▶ _What you should do_:
Whatever appears in the records apart from pictures must be reproduced exactly.

▶ _Records shown_:
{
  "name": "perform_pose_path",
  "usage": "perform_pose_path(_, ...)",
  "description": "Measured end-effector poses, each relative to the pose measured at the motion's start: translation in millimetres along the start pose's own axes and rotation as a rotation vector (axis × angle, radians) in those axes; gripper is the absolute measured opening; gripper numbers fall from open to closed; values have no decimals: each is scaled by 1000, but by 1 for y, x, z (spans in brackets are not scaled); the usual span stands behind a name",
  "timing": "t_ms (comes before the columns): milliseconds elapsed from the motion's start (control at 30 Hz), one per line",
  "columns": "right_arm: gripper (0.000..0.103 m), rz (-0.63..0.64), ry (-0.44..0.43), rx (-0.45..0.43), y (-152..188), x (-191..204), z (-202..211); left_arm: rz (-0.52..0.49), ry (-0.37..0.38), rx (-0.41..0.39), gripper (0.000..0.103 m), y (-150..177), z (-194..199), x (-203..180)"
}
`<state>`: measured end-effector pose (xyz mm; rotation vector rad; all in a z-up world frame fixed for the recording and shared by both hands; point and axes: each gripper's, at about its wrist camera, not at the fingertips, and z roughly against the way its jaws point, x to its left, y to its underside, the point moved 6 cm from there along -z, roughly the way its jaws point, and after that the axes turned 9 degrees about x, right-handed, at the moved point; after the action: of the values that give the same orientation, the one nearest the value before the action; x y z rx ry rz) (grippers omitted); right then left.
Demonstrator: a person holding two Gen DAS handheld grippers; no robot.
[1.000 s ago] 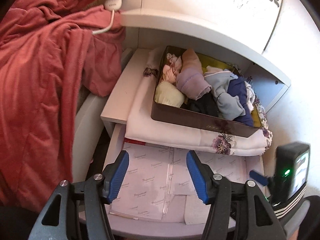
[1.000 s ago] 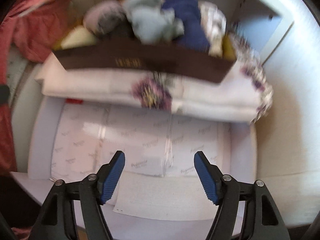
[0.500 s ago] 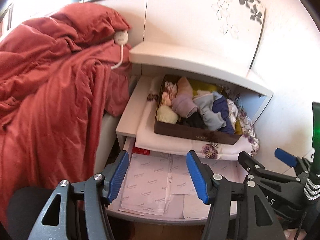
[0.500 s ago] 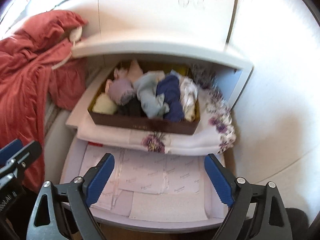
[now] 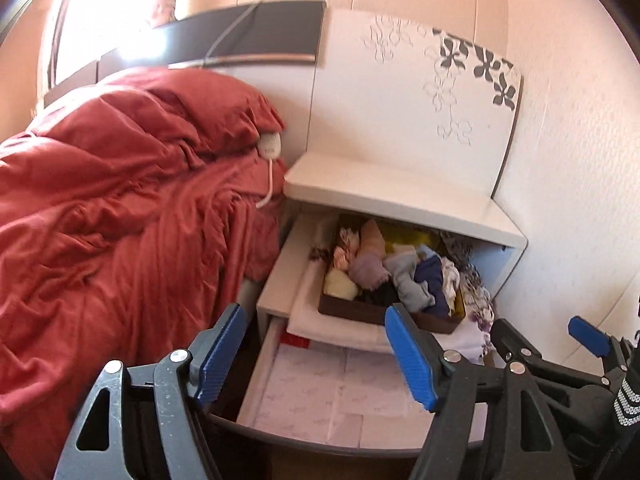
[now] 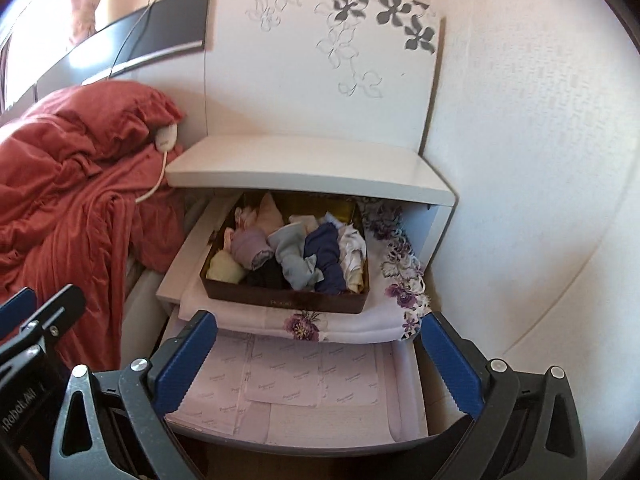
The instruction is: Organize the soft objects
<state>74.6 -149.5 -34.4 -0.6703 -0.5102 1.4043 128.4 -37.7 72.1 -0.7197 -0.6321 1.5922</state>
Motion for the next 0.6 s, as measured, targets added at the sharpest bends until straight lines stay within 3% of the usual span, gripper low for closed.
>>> perform_pose_path(600, 103, -18, 8, -48, 5, -11, 2, -58, -52, -19, 74, 5, 7, -9)
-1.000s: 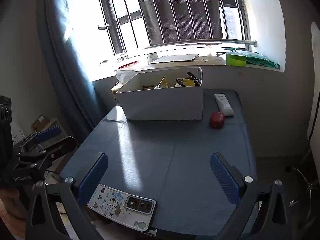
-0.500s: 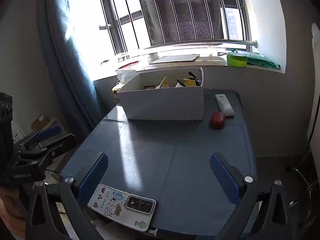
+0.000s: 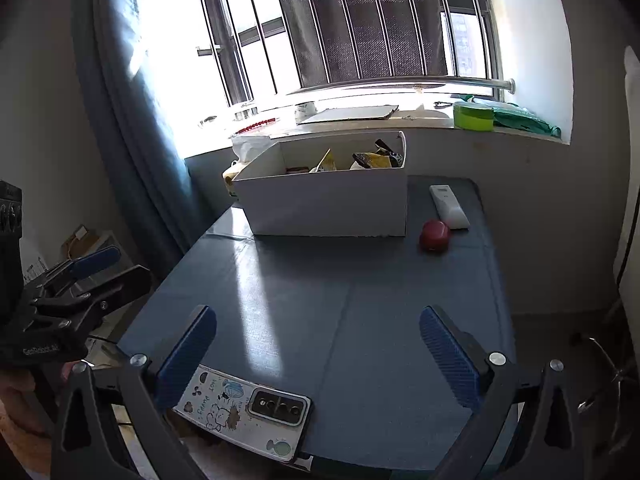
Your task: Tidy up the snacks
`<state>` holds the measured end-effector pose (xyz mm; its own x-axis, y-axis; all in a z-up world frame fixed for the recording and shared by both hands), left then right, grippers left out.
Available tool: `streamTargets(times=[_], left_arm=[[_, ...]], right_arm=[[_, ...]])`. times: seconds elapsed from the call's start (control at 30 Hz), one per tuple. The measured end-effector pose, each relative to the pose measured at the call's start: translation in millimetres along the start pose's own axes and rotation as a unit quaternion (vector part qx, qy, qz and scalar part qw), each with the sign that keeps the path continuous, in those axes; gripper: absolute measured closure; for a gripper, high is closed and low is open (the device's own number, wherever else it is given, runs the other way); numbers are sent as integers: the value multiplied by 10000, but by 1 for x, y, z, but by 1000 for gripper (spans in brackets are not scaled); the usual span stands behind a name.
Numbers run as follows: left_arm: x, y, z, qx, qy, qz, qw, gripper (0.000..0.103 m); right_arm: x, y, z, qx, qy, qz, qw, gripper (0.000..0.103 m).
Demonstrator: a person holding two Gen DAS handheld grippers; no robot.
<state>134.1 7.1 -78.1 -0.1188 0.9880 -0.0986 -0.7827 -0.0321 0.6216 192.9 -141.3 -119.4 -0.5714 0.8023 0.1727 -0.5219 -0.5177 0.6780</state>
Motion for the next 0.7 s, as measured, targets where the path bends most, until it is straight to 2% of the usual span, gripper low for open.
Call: streamTargets(times=[0.7], left_arm=[[2,-3,-2,55,-70,104,9999,0]], right_arm=[[2,0,-1,12,33,4,10000,0]])
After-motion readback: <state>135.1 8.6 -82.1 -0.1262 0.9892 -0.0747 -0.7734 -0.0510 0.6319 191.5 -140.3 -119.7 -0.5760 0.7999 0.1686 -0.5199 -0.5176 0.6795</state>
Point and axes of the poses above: each gripper's, at about its wrist camera, not at the fingertips, and y roughly against the way its jaws point, x to its left, z to its top, the point moved 10 cm from there along -y, roughly the way its jaws point, and after that the axes turned 4 degrees about x, right-handed, at the moved point
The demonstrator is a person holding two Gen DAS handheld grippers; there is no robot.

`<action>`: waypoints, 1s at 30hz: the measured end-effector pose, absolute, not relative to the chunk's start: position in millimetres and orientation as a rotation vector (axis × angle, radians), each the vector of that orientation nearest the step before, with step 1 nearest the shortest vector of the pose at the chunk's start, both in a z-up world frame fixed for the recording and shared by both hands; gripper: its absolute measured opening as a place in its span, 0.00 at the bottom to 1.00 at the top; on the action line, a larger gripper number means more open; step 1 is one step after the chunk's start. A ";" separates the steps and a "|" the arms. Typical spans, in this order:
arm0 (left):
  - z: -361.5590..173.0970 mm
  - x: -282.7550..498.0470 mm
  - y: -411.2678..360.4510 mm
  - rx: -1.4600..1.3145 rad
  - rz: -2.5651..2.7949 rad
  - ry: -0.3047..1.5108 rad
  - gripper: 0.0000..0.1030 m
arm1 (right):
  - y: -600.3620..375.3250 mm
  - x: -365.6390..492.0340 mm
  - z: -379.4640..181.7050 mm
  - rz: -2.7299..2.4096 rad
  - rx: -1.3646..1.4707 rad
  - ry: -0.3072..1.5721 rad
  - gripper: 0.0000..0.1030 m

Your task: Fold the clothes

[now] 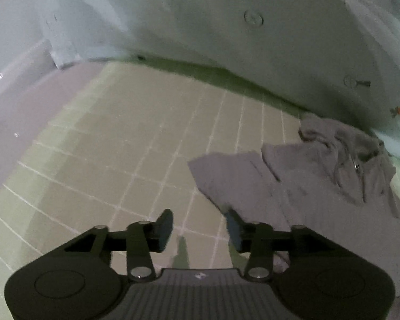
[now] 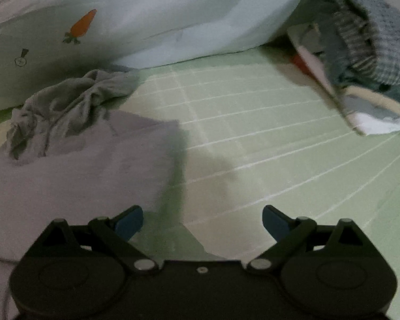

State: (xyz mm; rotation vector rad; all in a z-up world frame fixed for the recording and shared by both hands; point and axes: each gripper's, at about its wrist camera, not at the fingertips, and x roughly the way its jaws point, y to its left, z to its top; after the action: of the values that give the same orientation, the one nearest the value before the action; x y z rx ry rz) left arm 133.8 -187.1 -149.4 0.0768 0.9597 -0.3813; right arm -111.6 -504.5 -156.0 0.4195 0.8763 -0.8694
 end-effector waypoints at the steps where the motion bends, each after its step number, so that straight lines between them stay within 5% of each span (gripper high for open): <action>1: -153.4 135.7 -187.2 0.066 -0.383 0.977 0.53 | -499.9 -105.2 -159.0 -0.867 0.422 0.874 0.94; 6: -160.6 141.0 -186.1 -0.002 -0.414 0.992 0.65 | -477.1 -85.4 -172.4 -0.900 0.399 0.922 0.94; 27: -179.6 142.1 -246.1 0.022 -0.421 1.057 0.66 | -461.6 -84.5 -163.6 -0.928 0.309 0.950 0.94; 29: -176.7 143.3 -239.8 -0.035 -0.370 1.064 0.64 | -460.7 -86.5 -162.4 -0.927 0.302 0.951 0.94; 30: -175.2 144.2 -235.8 -0.071 -0.341 1.068 0.55 | -460.7 -88.2 -161.9 -0.926 0.304 0.949 0.94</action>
State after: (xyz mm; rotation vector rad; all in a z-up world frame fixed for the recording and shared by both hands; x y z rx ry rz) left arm 144.2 -235.8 -175.2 -0.0712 1.0679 -0.3408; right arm -88.2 -460.7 -161.9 0.3037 0.9491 -0.9263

▶ _Answer below_:
{
  "name": "perform_pose_path",
  "usage": "perform_pose_path(_, ...)",
  "description": "Measured end-effector poses, each relative to the pose measured at the motion's start: translation in millimetres along the start pose's own axes and rotation as a rotation vector (axis × angle, radians) in those axes; gripper is the absolute measured opening; gripper numbers fall from open to closed; values have no decimals: each is scaled by 1000, but by 1 for y, x, z (spans in brackets are not scaled); the usual span stands behind a name",
  "timing": "t_ms (comes before the columns): milliseconds elapsed from the motion's start (control at 30 Hz), one per line",
  "columns": "right_arm: gripper (0.000..0.103 m), rz (-0.63..0.64), ry (-0.44..0.43), rx (-0.45..0.43), y (-152..188), x (-191..204), z (-202..211); left_arm: rz (-0.52..0.49), ry (-0.37..0.38), rx (-0.41..0.39), gripper (0.000..0.103 m), y (-150..177), z (-194..199), x (-203..180)"
}
`<state>`: measured end-effector pose (xyz mm; rotation vector rad; all in a z-up world frame fixed for the recording and shared by both hands; point and axes: each gripper's, at about its wrist camera, not at the fingertips, and z roughly against the way its jaws point, x to its left, y to its underside, the point moved 6 cm from there along -z, roughly the way its jaws point, and after that the axes turned 9 degrees about x, right-handed, at the moved point; after the action: of the values that give the same orientation, the one nearest the value before the action; x y z rx ry rz) (grippers omitted); right then left.
Demonstrator: a person holding two Gen DAS handheld grippers; no robot.
[1.000 s ago] 
[1.000 s ago] 
[0.500 s ago] 
[0.500 s ago] 
[now] 
[now] 
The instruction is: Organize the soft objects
<state>74.6 -149.5 -34.4 -0.6703 -0.5102 1.4043 128.4 -37.7 72.1 -0.7197 -0.6321 1.5922</state>
Motion for the next 0.6 s, as measured, targets added at the sharpest bends until straight lines stay within 3% of the usual span, gripper low for closed.
>>> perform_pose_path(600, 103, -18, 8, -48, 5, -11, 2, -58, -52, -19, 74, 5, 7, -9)
-1.000s: 
-0.500s: 
+0.000s: 
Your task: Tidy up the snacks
`<state>` holds the measured end-effector pose (xyz mm; its own x-axis, y-axis; all in a z-up world frame fixed for the recording and shared by both hands), left then right, grippers left out.
Available tool: `streamTargets(times=[_], left_arm=[[_, ...]], right_arm=[[_, ...]])`. times: seconds elapsed from the call's start (control at 30 Hz), one per tuple. The measured end-effector pose, each relative to the pose measured at the call's start: translation in millimetres along the start pose's own axes and rotation as a unit quaternion (vector part qx, qy, qz and scalar part qw), each with the sign that keeps the path continuous, in those axes; gripper: absolute measured closure; for a gripper, high is closed and low is open (the device's own number, wherever else it is given, runs the other way); numbers are sent as integers: the value multiplied by 10000, but by 1 for x, y, z, but by 1000 for gripper (spans in brackets are not scaled); the usual span stands behind a name.
Numbers run as follows: left_arm: x, y, z, qx, qy, qz, qw, gripper (0.000..0.103 m); right_arm: x, y, z, qx, qy, qz, qw, gripper (0.000..0.103 m).
Demonstrator: a person holding two Gen DAS handheld grippers; no robot.
<state>134.1 7.1 -78.1 -0.1188 0.9880 -0.0986 -0.7827 -0.0321 0.6216 192.9 -141.3 -119.4 -0.5714 0.8023 0.1727 -0.5219 -0.5177 0.6780</state>
Motion for the next 0.7 s, as measured, targets where the path bends most, until it is straight to 2% of the usual span, gripper low for open.
Call: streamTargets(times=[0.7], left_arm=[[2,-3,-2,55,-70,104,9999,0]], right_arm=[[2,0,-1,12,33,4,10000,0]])
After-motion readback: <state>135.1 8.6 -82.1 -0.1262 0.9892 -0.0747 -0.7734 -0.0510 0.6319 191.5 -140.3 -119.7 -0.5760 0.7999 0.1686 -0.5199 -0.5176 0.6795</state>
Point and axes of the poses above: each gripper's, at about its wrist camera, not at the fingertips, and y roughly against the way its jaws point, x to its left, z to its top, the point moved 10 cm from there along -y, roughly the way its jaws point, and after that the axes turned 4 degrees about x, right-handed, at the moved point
The demonstrator is a person holding two Gen DAS handheld grippers; there is no robot.

`<action>`: waypoints, 1s at 30hz: the measured end-effector pose, absolute, not relative to the chunk's start: position in millimetres and orientation as a rotation vector (axis × angle, radians), each the vector of that orientation nearest the step before, with step 1 nearest the shortest vector of the pose at the chunk's start, both in a z-up world frame fixed for the recording and shared by both hands; gripper: its absolute measured opening as a place in its span, 0.00 at the bottom to 1.00 at the top; on the action line, a larger gripper number means more open; step 1 is one step after the chunk's start. A ";" separates the steps and a "|" the arms. Typical spans, in this order:
arm0 (left):
  - z: -361.5590..173.0970 mm
  - x: -282.7550..498.0470 mm
  - y: -411.2678..360.4510 mm
  - rx: -1.4600..1.3145 rad
  - rz: -2.5651..2.7949 rad
  - ry: -0.3047..1.5108 rad
  - gripper: 0.0000..0.1030 m
arm1 (right):
  - y: -600.3620..375.3250 mm
  - x: -365.6390..492.0340 mm
  - z: -379.4640..181.7050 mm
  - rz: -2.7299..2.4096 rad
  - rx: -1.3646..1.4707 rad
  - ry: -0.3072..1.5721 rad
  - gripper: 0.0000..0.1030 m

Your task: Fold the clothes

[now] 
[now] 

State: (xyz mm; rotation vector rad; all in a z-up world frame fixed for the recording and shared by both hands; point and axes: each gripper's, at about its wrist camera, not at the fingertips, and x roughly the way its jaws point, y to its left, z to its top; after the action: of the values that give the same orientation, the one nearest the value before the action; x y z rx ry rz) left arm 133.8 -187.1 -149.4 0.0768 0.9597 -0.3813; right arm -111.6 -504.5 -156.0 0.4195 0.8763 -0.8694
 end-effector waypoints at the steps where the motion bends, each after its step number, so that straight lines between them stay within 5% of each span (gripper high for open): <action>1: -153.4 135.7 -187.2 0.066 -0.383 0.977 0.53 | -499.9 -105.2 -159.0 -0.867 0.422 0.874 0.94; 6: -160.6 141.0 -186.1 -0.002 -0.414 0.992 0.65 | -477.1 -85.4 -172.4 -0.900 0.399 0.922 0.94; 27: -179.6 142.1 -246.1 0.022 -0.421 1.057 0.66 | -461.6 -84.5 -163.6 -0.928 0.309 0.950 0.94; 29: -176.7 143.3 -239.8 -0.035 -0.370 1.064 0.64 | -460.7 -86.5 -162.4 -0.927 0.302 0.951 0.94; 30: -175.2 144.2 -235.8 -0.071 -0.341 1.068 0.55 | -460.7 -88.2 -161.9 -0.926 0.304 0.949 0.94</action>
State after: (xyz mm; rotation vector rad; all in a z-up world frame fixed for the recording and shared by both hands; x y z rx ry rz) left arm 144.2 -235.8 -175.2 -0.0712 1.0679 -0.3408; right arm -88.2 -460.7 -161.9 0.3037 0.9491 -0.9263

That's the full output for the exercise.